Things quickly changed for the better.
“I definitely think that the coaching change was a major part of it,” Beccaria said, “Coach Joe and Coach (Karen) S (Seltenreich) came in and implemented a whole new formation for our team which really helped offensively for us to keep scoring goals and defensively by stopping goals. They brought in a lot of positive motivation, a lot of new drills, things that we’d never worked on before with the previous coach.”
It also helped that Seltenreich played collegiately at UConn, winning the 1996 Big East title and earning an NCAA berth in addition to winning a co-state championship at Guilford while Skarupa was the freshman field hockey coach at Warde before the consolidation and was the head field hockey coach at Fairfield High School for two seasons (1994-95).
“The motivation from them, they know that we can do our best and they worked us to do our best,” Beccaria said, “Having more offensive players up to score goals, which was something that we were really struggling with my freshmen year and the defense, we also added more people back there.”
In Skarupa’s first season (2015) Ludlowe improved, albeit slightly, posting a 4-10-1-1 record. The following season, 2016, the Falcons - with Beccaria scored 28 goals - went 10-7 and earned a place in the Class L tournament, losing to Wilton in the opening round.
“They’ve (Wilton) always been one of the top powerhouses and incredible competition to us, but we were neck and neck with them the entire game,” Beccaria said, “That was a moment where we felt things were in place for next year and we were going to do something really good.”

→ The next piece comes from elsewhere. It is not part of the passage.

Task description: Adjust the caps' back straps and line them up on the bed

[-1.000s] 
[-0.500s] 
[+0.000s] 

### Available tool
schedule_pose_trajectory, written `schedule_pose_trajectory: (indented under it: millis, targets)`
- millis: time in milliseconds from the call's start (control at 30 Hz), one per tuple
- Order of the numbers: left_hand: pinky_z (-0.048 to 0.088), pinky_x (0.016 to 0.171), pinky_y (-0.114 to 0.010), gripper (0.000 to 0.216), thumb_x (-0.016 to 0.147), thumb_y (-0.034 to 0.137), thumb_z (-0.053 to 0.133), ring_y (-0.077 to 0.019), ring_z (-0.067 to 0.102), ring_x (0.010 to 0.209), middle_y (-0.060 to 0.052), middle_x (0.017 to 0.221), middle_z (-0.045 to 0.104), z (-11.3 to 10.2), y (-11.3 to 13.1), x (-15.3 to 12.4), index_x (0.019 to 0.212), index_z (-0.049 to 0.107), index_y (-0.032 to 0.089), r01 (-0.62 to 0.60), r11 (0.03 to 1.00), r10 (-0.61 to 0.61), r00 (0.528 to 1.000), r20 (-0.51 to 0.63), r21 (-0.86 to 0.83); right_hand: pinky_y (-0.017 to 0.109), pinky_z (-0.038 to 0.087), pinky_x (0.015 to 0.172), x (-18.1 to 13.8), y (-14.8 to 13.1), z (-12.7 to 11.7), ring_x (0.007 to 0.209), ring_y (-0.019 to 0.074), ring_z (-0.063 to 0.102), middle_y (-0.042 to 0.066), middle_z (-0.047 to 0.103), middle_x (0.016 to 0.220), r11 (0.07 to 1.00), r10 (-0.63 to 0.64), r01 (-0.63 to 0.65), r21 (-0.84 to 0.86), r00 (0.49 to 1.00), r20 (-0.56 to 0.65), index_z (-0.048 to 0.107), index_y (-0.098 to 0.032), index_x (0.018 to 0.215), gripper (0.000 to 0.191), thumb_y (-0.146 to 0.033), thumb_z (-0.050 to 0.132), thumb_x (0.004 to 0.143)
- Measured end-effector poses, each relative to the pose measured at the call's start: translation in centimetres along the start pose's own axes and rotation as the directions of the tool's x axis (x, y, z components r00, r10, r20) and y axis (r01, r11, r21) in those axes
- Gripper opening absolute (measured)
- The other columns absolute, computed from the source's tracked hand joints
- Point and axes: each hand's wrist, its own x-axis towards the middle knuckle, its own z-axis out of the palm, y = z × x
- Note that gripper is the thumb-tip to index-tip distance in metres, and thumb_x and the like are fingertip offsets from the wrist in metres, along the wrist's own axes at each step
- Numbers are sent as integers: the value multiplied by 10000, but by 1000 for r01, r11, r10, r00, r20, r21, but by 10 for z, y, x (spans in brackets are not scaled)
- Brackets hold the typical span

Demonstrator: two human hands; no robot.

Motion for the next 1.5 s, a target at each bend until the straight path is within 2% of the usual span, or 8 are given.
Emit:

Beccaria’s senior season started with a bang as the Falcons earned a measure of revenge from the state tournament loss with a 2-1 win over the Warriors. In addition, Ludlowe tied Ridgefield, beat New Canaan and lost two one-goal games to Darien en route to a 12-6-1-0 record and the Class L quarterfinals.
“That’s been one of the best things these past four years,” Beccaria said, “As freshmen we knew we were going to get pounded but then as juniors, we beat Ridgefield, we beat Greenwich, this year we beat Wilton, so we right there with them now.”
And Beccaria is right there with the best goal scorers in the state.
“Mentally, I got more confident within myself,” she said. “Before a game, I was thinking it’s going to be hard to get the ball in the net but now, once the game starts and I’m getting perfect passes into the circle from my teammates, it becomes natural.”
Beccaria will continue her field hockey career at Gettysburg College, looking to major in either biology or math.
“I always kind of knew that I wanted to go there,” she said. “They have really strong academics and how they are a sport oriented school, pulled me into them and the coach was nice, the team was nice and the campus was beautiful.”
Until she leaves for Gettysburg next summer, Beccaria will continue to train at Blue Streak in Stamford and play with the Field Hockey Club of Connecticut.
The Staples coach (Ian Tapsall) founded it,” Beccaria said, “So we practice at Greens Farms and Fairfield Country Day, just a bunch of the Staples, Darien and Wilton girls. It’s cool.”
From a combined eight wins her first two seasons to 22 her last two, Beccaria has worked to mold the Falcons into one of the FCIAC’s elite.
“She left a great example of how to play,” Skarupa said, “She left an example to the younger kids. It’s really great to see these kids leaving an example which helps build the program.”